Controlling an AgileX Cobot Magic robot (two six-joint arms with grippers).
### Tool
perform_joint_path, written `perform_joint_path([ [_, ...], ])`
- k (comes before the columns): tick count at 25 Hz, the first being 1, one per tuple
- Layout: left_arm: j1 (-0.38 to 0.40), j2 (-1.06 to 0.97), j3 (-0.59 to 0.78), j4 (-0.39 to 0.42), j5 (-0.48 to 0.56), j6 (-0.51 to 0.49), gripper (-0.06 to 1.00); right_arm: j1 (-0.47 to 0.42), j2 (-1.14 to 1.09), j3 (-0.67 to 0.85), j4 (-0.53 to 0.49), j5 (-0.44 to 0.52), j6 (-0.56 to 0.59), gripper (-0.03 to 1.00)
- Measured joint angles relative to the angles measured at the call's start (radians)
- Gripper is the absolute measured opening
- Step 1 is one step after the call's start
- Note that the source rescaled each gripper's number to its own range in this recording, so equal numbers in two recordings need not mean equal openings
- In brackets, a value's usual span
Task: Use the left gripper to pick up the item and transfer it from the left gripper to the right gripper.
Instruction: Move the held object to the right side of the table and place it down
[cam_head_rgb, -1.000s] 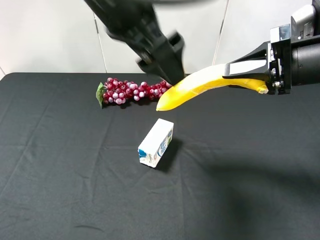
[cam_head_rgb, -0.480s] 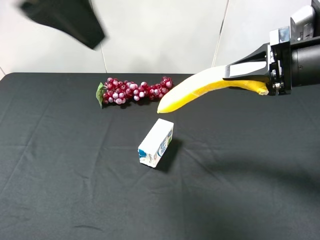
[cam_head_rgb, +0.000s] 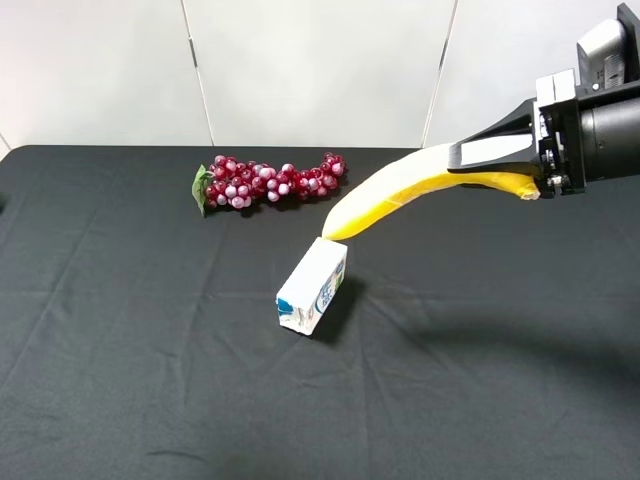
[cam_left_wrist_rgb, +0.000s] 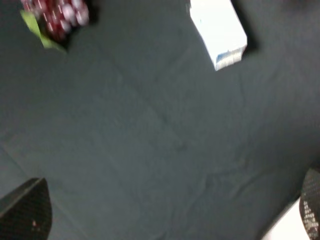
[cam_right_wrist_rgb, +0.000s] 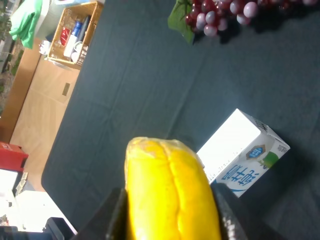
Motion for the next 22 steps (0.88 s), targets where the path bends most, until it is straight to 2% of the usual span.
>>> perform_joint_path([
  [5, 0.0, -0.205, 0.23, -0.08, -0.065, -0.001, 1.0, 0.0, 0.0, 0.0, -0.001, 0.0, 0.0, 0.0],
  [10, 0.0, -0.395, 0.39, -0.115, -0.08, -0.004, 1.0, 0.0, 0.0, 0.0, -0.02, 0.0, 0.0, 0.0],
  [15, 0.0, -0.533, 0.456, -0.121, -0.078, -0.026, 1.0, 0.0, 0.0, 0.0, -0.052, -0.001, 0.0, 0.0],
  [22, 0.0, -0.598, 0.51, -0.119, -0.057, -0.047, 1.0, 0.0, 0.0, 0.0, -0.084, -0.027, 0.0, 0.0],
])
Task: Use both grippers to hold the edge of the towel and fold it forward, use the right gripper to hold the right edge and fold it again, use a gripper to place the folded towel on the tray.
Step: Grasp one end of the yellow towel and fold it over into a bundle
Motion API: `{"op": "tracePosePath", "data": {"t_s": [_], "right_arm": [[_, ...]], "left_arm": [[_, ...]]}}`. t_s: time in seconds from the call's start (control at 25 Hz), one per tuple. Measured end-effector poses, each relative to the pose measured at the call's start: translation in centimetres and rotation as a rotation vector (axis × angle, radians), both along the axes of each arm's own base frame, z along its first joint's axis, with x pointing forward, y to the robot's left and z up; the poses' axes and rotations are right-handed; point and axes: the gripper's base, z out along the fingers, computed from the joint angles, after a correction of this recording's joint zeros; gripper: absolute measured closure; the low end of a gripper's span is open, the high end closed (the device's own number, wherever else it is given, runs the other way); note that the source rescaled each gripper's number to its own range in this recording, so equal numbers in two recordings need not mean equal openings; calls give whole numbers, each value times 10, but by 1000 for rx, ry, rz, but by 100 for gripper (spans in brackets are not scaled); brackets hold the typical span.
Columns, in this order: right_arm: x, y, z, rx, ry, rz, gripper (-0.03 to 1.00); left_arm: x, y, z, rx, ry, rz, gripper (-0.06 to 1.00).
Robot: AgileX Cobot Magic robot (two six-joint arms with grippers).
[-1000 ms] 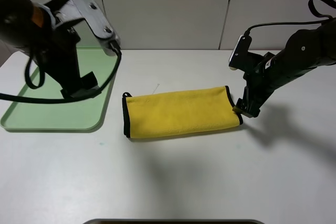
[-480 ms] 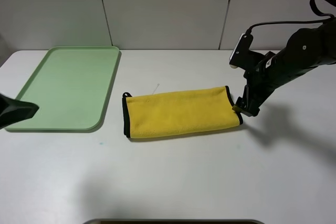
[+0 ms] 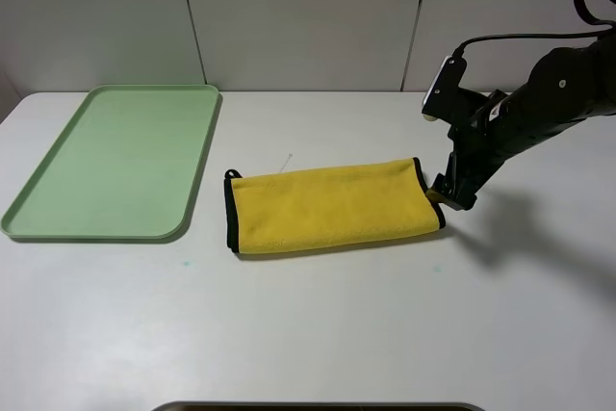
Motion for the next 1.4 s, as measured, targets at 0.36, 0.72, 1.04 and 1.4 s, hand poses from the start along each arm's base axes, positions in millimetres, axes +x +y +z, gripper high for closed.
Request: {"op": "tracePosePath", "data": {"t_s": [0.36, 0.72, 1.04, 1.4], "right_arm": [[1, 0, 1, 12, -11, -15, -3], [1, 0, 1, 14, -16, -15, -3], [2, 0, 1, 14, -17, -15, -3], [2, 0, 1, 16, -17, -18, -3]], "left_arm": [[-27, 8, -12, -117, -43, -78, -6], [-39, 8, -27, -117, 47, -132, -6], [-39, 8, -27, -117, 47, -126, -6], [-39, 4, -27, -123, 30, 155, -6]]}}
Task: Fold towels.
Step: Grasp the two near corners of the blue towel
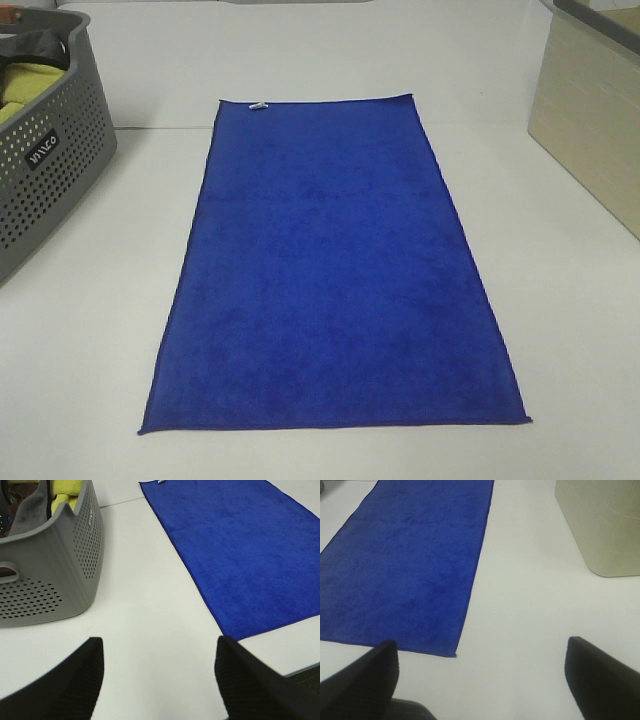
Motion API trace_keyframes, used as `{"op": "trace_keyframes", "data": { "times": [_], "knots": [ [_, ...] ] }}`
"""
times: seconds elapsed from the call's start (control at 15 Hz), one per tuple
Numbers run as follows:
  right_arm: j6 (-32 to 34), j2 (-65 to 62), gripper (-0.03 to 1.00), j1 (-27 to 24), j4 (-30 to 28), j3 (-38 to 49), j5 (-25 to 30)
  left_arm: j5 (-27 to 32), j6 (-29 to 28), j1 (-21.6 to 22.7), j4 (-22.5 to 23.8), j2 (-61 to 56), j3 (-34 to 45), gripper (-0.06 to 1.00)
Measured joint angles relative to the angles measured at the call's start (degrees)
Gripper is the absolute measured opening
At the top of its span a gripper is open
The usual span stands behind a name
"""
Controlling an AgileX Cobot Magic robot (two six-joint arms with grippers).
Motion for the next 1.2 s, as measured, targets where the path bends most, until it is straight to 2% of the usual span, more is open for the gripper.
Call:
{"op": "trace_keyframes", "data": {
  "times": [1.2],
  "knots": [
    [0.00, 0.00, 0.85, 0.00, 0.00, 0.00, 0.00, 0.00, 0.00, 0.00, 0.00, 0.00, 0.00, 0.62]
  ]
}}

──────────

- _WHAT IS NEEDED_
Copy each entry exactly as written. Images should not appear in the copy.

- _YOUR RESPONSE_
Controlling an AgileX Cobot Magic robot (two six-joint arms with grippers).
### Tool
perform_joint_path, written `perform_joint_path([ [_, ...], ])`
- k (comes before the columns): tick count at 25 Hz, the first being 1, one per tuple
- Layout: left_arm: j1 (-0.38 to 0.40), j2 (-1.06 to 0.97), j3 (-0.59 to 0.78), j4 (-0.39 to 0.42), j5 (-0.48 to 0.56), j6 (-0.51 to 0.49), gripper (-0.06 to 1.00); right_arm: j1 (-0.47 to 0.42), j2 (-1.14 to 1.09), j3 (-0.67 to 0.85), j4 (-0.53 to 0.49), j5 (-0.44 to 0.52), j6 (-0.56 to 0.59), gripper (-0.03 to 1.00)
- Measured joint angles relative to the angles measured at the call's start (radians)
- Gripper is the absolute measured opening
- Step 1 is one step after the call's start
- Note that the source rescaled each gripper's number to its own range in this recording, so equal numbers in two recordings need not mean equal openings
- In brackets, a value's usual span
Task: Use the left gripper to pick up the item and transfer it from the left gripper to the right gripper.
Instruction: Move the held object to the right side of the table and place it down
[cam_head_rgb, -1.000s] 
[cam_head_rgb, -0.480s] 
[cam_head_rgb, +0.000s] 
[cam_left_wrist_rgb, +0.000s] 
[cam_right_wrist_rgb, +0.000s] 
Motion for the next 22 steps (0.88 s), targets where the path bends most, until it is straight to 2% of the usual span.
>>> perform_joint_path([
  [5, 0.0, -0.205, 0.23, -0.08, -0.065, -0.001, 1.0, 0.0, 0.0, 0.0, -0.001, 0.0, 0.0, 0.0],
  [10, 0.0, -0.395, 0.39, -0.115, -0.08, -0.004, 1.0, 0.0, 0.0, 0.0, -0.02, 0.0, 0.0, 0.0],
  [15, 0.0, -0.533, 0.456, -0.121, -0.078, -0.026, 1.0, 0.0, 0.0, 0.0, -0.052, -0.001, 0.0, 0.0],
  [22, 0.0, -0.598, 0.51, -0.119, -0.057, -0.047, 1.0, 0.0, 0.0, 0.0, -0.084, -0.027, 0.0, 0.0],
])
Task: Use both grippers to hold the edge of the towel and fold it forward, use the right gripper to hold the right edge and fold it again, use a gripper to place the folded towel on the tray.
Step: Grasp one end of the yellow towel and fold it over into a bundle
Motion API: `{"op": "tracePosePath", "data": {"t_s": [_], "right_arm": [[_, ...]], "left_arm": [[_, ...]]}}`. t_s: time in seconds from the call's start (control at 25 Hz), one per tuple. Measured end-effector poses, each relative to the pose measured at the call's start: translation in centimetres and rotation as a rotation vector (axis × angle, radians), both along the axes of each arm's own base frame, z along its first joint's axis, with x pointing forward, y to the robot's left and z up; the poses' axes and rotations are right-handed; point and axes: the gripper's base, z out along the fingers, computed from the joint angles, after a correction of this recording's joint zeros; gripper: absolute measured closure; the low end of a gripper's span is open, the high end closed (the device's own number, wherever else it is given, runs the other way); note that the source rescaled each gripper's number to its own range in this recording, so equal numbers in two recordings need not mean equal openings; calls give whole numbers, each value times 10, but by 1000 for rx, ry, rz, but by 100 for gripper (spans in brackets are not scaled); brackets hold the typical span.
Columns, in this order: right_arm: x, y, z, rx, ry, rz, gripper (-0.03 to 1.00); left_arm: x, y, z, rx, ry, rz, gripper (-0.06 to 1.00).
Robot: AgileX Cobot Magic robot (two six-joint arms with grippers).
[-1000 ms] 
[-480 ms] 
[+0 ms] 
Motion for the next 1.4 s, as measured, targets at 0.36, 0.72, 1.04 and 1.4 s, hand poses from the start along each arm's base axes, positions in millimetres, axes +x +y +z, gripper high for closed.
Request: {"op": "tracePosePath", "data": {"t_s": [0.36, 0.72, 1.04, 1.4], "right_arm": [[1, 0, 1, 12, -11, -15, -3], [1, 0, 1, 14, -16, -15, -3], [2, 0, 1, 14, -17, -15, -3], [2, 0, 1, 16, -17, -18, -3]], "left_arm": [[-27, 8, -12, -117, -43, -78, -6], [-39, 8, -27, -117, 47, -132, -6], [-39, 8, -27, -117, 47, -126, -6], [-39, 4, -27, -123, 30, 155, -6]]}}
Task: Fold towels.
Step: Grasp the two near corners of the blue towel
Motion API trace_keyframes, used as `{"op": "trace_keyframes", "data": { "times": [_], "knots": [ [_, ...] ] }}`
"""
times: seconds elapsed from the call's start (control at 15 Hz), one per tuple
Numbers run as follows:
  right_arm: j6 (-32 to 34), j2 (-65 to 62), gripper (-0.03 to 1.00), j1 (-27 to 24), j4 (-30 to 28), j3 (-38 to 49), j5 (-25 to 30)
  left_arm: j5 (-27 to 32), j6 (-29 to 28), j1 (-21.6 to 22.7), j4 (-22.5 to 23.8), j2 (-61 to 56), j3 (-34 to 45), gripper (-0.06 to 1.00)
Measured joint angles relative to the angles measured at the call's start (degrees)
Gripper is the absolute measured opening
At the top of its span a gripper is open
The usual span stands behind a name
"""
Controlling an AgileX Cobot Magic robot (two six-joint arms with grippers).
Motion for the next 1.2 s, as measured, targets where the path bends most, until it is straight to 2% of the usual span, more is open for the gripper.
Call:
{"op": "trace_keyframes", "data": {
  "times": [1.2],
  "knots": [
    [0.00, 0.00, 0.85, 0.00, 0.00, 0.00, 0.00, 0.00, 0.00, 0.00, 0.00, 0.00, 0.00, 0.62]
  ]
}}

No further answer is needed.